• WHAT YOU SHOULD DO
Return the material exactly. Every line must stay as it is.

• DATA EXCERPT
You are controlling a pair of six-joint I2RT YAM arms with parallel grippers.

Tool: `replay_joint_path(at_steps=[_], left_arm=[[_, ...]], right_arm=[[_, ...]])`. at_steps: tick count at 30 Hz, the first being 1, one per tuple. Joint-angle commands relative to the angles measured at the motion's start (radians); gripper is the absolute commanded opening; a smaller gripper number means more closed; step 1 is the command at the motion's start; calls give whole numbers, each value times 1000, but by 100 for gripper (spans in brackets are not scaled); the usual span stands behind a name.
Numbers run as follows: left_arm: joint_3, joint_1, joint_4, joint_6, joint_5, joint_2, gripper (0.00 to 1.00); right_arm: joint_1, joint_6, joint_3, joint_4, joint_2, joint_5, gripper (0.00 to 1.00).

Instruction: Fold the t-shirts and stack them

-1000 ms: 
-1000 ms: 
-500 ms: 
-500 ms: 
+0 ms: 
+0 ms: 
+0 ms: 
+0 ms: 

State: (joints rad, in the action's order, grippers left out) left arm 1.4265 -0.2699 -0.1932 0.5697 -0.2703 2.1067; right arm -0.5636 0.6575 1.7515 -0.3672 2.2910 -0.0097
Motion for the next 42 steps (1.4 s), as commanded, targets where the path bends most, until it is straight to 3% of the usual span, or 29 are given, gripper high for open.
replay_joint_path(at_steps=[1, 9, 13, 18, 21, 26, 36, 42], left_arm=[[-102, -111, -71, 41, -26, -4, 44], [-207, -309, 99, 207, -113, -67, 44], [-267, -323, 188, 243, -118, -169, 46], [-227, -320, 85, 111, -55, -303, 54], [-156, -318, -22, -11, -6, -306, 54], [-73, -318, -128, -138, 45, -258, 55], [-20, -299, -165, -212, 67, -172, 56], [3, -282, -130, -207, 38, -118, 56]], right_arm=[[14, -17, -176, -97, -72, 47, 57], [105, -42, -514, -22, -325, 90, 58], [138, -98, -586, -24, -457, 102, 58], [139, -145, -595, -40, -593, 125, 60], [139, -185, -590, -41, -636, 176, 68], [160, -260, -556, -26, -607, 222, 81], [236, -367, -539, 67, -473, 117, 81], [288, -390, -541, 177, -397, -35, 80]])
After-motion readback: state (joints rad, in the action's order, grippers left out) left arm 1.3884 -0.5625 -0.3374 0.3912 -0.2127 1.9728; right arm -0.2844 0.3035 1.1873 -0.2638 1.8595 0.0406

• ANSWER BOX
You are controlling a pair of six-joint I2RT YAM arms with parallel grippers.

Tool: `replay_joint_path(at_steps=[_], left_arm=[[_, ...]], right_arm=[[_, ...]])`. at_steps: tick count at 30 Hz, the first being 1, one per tuple. Joint-angle commands relative to the angles measured at the motion's start (radians); gripper is the absolute commanded opening; a smaller gripper number means more closed; step 1 is the command at the motion's start; calls give whole numbers, each value times 1000, but by 100 for gripper (spans in brackets are not scaled); the usual span stands behind a name.
Numbers run as follows: left_arm: joint_3, joint_1, joint_4, joint_6, joint_5, joint_2, gripper (0.00 to 1.00); right_arm: joint_1, joint_6, joint_3, joint_4, joint_2, joint_5, gripper (0.00 to 1.00).

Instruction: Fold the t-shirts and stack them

-1000 ms: 
-1000 ms: 
-500 ms: 
-500 ms: 
+0 ms: 
+0 ms: 
+0 ms: 
+0 ms: 

State: (joints rad, in the action's order, grippers left out) left arm 1.4265 -0.2699 -0.1932 0.5697 -0.2703 2.1067; right arm -0.5636 0.6575 1.7515 -0.3672 2.2910 -0.0097
Motion for the next 42 steps (1.4 s), as commanded, targets where the path bends most, until it is straight to 3% of the usual span, or 29 are given, gripper high for open.
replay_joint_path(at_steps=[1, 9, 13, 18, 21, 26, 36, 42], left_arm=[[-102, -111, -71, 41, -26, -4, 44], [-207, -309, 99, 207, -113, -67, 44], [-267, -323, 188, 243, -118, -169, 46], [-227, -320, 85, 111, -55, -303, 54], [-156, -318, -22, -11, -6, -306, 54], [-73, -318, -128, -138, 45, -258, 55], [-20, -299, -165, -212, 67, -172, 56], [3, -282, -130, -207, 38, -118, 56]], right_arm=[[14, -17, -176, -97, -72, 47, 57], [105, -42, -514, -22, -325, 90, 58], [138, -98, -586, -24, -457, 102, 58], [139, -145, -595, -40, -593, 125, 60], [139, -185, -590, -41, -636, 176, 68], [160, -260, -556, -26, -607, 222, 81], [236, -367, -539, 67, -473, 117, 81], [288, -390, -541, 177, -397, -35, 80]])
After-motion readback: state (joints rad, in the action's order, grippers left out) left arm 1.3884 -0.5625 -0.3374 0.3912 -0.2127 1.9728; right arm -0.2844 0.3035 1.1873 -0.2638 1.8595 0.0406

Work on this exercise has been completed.